▸ **WHAT THE TASK REQUIRES**:
Only an exact reprint of all the data is acceptable.

----

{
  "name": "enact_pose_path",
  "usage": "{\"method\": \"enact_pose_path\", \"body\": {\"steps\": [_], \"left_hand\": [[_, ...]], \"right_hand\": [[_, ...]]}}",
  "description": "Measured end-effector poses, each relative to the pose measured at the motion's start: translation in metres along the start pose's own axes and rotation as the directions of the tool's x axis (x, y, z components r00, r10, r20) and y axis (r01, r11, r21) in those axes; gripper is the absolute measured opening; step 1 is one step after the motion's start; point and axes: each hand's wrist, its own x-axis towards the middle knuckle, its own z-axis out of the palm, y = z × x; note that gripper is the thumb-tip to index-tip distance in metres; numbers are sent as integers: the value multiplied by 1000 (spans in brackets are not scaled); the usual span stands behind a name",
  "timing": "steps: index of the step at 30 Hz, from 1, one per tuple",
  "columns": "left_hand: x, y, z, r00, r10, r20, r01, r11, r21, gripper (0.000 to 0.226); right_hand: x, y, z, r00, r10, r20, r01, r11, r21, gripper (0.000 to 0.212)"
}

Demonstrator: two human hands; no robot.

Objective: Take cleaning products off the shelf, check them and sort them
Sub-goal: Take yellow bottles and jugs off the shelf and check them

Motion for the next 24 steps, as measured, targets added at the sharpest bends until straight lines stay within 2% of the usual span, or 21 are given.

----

▸ **ANSWER SECTION**:
{
  "name": "enact_pose_path",
  "usage": "{\"method\": \"enact_pose_path\", \"body\": {\"steps\": [_], \"left_hand\": [[_, ...]], \"right_hand\": [[_, ...]]}}",
  "description": "Measured end-effector poses, each relative to the pose measured at the motion's start: translation in metres along the start pose's own axes and rotation as the directions of the tool's x axis (x, y, z components r00, r10, r20) and y axis (r01, r11, r21) in those axes; gripper is the absolute measured opening; step 1 is one step after the motion's start; point and axes: each hand's wrist, its own x-axis towards the middle knuckle, its own z-axis out of the palm, y = z × x; note that gripper is the thumb-tip to index-tip distance in metres; numbers are sent as integers: the value multiplied by 1000 (spans in brackets are not scaled); the usual span stands behind a name",
  "timing": "steps: index of the step at 30 Hz, from 1, one per tuple",
  "columns": "left_hand: x, y, z, r00, r10, r20, r01, r11, r21, gripper (0.000 to 0.226); right_hand: x, y, z, r00, r10, r20, r01, r11, r21, gripper (0.000 to 0.212)"
}

Demonstrator: two human hands; no robot.

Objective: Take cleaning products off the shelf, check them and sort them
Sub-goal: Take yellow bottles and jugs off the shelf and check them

Motion for the next 24 steps, as measured, targets added at the sharpest bends until straight lines stay within 2% of the usual span, or 21 are given.

This finishes the output.